• Brief: Starting at the first line of the data below, repeat each line word for word up to and including the line with "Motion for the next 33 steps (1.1".

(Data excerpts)
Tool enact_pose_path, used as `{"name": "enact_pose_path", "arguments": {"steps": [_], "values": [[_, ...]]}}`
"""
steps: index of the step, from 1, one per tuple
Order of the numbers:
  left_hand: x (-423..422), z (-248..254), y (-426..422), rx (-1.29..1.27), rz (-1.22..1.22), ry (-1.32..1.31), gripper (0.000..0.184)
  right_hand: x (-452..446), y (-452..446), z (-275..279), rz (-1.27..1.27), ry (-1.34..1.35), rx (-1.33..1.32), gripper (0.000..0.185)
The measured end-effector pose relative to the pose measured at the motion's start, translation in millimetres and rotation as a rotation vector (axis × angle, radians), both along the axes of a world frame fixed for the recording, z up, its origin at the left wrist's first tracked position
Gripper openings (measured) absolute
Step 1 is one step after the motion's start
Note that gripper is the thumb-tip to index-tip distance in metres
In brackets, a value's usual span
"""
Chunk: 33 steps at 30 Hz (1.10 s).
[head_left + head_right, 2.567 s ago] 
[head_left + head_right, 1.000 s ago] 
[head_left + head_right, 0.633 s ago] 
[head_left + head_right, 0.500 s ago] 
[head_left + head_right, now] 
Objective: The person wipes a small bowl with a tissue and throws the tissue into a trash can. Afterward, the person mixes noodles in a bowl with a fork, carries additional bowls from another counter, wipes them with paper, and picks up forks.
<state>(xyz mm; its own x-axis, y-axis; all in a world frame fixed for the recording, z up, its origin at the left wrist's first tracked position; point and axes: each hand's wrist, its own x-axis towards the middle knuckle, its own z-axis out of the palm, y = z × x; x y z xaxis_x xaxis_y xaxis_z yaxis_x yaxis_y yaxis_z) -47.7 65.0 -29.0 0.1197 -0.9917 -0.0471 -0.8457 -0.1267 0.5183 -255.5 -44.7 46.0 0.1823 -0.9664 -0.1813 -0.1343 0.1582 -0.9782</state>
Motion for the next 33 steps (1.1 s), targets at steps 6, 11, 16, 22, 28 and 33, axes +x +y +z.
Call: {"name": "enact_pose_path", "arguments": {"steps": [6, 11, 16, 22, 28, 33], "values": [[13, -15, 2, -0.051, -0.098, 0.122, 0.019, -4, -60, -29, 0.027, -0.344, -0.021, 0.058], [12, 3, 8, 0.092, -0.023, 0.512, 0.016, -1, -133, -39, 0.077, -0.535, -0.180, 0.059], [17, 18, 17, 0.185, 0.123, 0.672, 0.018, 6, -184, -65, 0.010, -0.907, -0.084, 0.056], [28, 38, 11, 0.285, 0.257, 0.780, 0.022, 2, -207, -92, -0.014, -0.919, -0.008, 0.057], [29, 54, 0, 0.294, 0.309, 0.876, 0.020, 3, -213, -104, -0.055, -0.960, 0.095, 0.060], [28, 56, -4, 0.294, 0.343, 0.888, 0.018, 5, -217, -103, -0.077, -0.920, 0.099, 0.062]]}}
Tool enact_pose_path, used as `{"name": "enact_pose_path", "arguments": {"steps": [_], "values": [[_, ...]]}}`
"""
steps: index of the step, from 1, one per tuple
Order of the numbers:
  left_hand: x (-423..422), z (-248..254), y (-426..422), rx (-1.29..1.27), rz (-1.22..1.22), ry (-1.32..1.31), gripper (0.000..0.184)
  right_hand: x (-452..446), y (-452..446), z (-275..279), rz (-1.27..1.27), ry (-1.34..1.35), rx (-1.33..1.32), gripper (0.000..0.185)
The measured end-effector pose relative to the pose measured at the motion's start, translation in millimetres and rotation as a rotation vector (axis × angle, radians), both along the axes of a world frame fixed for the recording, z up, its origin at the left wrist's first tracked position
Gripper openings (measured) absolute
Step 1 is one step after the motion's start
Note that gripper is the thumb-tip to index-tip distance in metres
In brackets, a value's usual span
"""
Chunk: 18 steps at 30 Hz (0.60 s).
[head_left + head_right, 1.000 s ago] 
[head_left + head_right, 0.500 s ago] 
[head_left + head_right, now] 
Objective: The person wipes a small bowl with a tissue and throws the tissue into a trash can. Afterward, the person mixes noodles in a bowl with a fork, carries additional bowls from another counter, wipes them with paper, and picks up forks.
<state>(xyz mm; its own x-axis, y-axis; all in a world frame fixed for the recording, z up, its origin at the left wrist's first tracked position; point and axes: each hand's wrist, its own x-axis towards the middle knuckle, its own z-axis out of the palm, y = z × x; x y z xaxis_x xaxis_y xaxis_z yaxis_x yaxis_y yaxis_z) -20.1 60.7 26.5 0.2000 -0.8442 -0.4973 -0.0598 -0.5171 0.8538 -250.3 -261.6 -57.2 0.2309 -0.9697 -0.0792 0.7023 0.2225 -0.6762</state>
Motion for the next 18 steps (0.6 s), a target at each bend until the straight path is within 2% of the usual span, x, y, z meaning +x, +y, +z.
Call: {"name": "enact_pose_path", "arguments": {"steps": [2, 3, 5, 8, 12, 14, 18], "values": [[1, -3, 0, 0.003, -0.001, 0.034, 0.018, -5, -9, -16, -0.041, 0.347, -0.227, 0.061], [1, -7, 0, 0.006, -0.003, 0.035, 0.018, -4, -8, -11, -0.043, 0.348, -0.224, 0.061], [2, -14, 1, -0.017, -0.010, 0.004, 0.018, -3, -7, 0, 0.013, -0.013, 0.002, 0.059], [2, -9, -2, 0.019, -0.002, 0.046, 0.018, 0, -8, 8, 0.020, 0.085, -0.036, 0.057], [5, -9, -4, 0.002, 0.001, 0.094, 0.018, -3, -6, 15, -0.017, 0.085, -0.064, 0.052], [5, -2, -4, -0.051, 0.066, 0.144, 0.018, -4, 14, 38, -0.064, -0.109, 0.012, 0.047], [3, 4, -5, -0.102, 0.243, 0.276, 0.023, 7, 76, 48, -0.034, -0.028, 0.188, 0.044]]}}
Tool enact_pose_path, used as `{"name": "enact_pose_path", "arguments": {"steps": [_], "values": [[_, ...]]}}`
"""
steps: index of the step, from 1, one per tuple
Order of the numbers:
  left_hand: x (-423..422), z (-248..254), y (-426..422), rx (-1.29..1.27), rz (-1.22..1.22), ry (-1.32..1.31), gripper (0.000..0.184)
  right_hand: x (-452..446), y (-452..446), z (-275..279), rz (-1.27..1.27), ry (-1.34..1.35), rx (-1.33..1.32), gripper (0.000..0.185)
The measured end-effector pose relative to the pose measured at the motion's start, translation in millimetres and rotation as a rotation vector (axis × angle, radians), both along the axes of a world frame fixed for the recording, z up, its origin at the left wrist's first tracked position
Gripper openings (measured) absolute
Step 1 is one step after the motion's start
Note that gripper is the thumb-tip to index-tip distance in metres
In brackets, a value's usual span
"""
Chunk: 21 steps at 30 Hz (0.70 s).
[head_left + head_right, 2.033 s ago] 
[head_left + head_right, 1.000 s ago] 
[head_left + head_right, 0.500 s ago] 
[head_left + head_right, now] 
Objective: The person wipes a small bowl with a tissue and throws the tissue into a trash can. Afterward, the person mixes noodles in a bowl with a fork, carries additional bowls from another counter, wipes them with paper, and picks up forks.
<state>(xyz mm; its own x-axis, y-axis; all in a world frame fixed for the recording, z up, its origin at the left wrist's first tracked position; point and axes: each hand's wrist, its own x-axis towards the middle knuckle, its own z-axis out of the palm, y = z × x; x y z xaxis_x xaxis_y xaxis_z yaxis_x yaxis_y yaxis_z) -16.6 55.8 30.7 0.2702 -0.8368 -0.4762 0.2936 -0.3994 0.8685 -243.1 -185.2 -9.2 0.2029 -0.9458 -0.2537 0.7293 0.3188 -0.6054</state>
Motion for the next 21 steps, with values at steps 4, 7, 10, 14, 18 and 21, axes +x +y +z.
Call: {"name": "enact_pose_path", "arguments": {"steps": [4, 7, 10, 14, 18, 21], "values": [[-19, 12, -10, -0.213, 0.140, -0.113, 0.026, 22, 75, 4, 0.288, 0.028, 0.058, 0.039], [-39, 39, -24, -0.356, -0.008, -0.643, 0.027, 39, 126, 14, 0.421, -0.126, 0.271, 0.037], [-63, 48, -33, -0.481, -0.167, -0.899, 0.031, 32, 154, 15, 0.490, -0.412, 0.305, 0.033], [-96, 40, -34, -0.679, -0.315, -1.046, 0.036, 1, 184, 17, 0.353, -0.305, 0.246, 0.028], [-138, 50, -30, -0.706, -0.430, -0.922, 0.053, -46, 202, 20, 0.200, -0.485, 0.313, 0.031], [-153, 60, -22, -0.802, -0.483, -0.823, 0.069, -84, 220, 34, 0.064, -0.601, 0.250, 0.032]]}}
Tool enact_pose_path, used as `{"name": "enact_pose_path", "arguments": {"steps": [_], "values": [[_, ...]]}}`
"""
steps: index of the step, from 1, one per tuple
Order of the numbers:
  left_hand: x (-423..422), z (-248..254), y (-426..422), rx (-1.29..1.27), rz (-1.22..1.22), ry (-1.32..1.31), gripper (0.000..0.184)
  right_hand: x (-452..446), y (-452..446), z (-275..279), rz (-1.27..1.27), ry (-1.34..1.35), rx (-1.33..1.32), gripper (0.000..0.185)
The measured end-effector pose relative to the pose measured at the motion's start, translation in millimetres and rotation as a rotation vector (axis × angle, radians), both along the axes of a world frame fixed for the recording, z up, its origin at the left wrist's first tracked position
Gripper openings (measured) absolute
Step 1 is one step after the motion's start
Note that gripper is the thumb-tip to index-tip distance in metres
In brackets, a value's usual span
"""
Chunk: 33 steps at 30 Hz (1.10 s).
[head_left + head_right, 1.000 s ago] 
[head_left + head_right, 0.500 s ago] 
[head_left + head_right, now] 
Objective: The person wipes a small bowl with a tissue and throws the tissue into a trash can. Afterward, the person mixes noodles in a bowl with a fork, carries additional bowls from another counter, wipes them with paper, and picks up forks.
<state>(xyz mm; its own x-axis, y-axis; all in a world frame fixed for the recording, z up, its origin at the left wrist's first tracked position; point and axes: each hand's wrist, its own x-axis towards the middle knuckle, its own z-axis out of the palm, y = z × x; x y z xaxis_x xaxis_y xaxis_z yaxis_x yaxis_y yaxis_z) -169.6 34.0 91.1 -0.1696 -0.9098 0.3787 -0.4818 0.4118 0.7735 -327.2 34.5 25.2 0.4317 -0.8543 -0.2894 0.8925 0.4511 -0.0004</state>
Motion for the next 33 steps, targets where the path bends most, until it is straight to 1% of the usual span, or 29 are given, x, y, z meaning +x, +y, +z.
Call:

• Your response:
Tool enact_pose_path, used as `{"name": "enact_pose_path", "arguments": {"steps": [_], "values": [[_, ...]]}}`
"""
steps: index of the step, from 1, one per tuple
Order of the numbers:
  left_hand: x (-423..422), z (-248..254), y (-426..422), rx (-1.29..1.27), rz (-1.22..1.22), ry (-1.32..1.31), gripper (0.000..0.184)
  right_hand: x (-452..446), y (-452..446), z (-275..279), rz (-1.27..1.27), ry (-1.34..1.35), rx (-1.33..1.32), gripper (0.000..0.185)
The measured end-effector pose relative to the pose measured at the motion's start, translation in millimetres and rotation as a rotation vector (axis × angle, radians), both along the axes of a world frame fixed for the recording, z up, its origin at the left wrist's first tracked position
Gripper openings (measured) absolute
Step 1 is one step after the motion's start
Note that gripper is the thumb-tip to index-tip distance in metres
In brackets, a value's usual span
"""
Chunk: 33 steps at 30 Hz (1.10 s).
[head_left + head_right, 2.567 s ago] 
[head_left + head_right, 1.000 s ago] 
[head_left + head_right, 0.633 s ago] 
[head_left + head_right, 0.500 s ago] 
[head_left + head_right, now] 
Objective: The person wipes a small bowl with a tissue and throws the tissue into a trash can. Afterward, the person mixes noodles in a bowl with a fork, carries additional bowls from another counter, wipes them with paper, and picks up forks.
<state>(xyz mm; its own x-axis, y-axis; all in a world frame fixed for the recording, z up, its origin at the left wrist's first tracked position; point and axes: each hand's wrist, its own x-axis towards the middle knuckle, its own z-axis out of the palm, y = z × x; x y z xaxis_x xaxis_y xaxis_z yaxis_x yaxis_y yaxis_z) -47.7 65.0 -29.0 0.1197 -0.9917 -0.0471 -0.8457 -0.1267 0.5183 -255.5 -44.7 46.0 0.1823 -0.9664 -0.1813 -0.1343 0.1582 -0.9782</state>
Motion for the next 33 steps (1.1 s), targets at steps 6, 11, 16, 22, 28 and 33, axes +x +y +z.

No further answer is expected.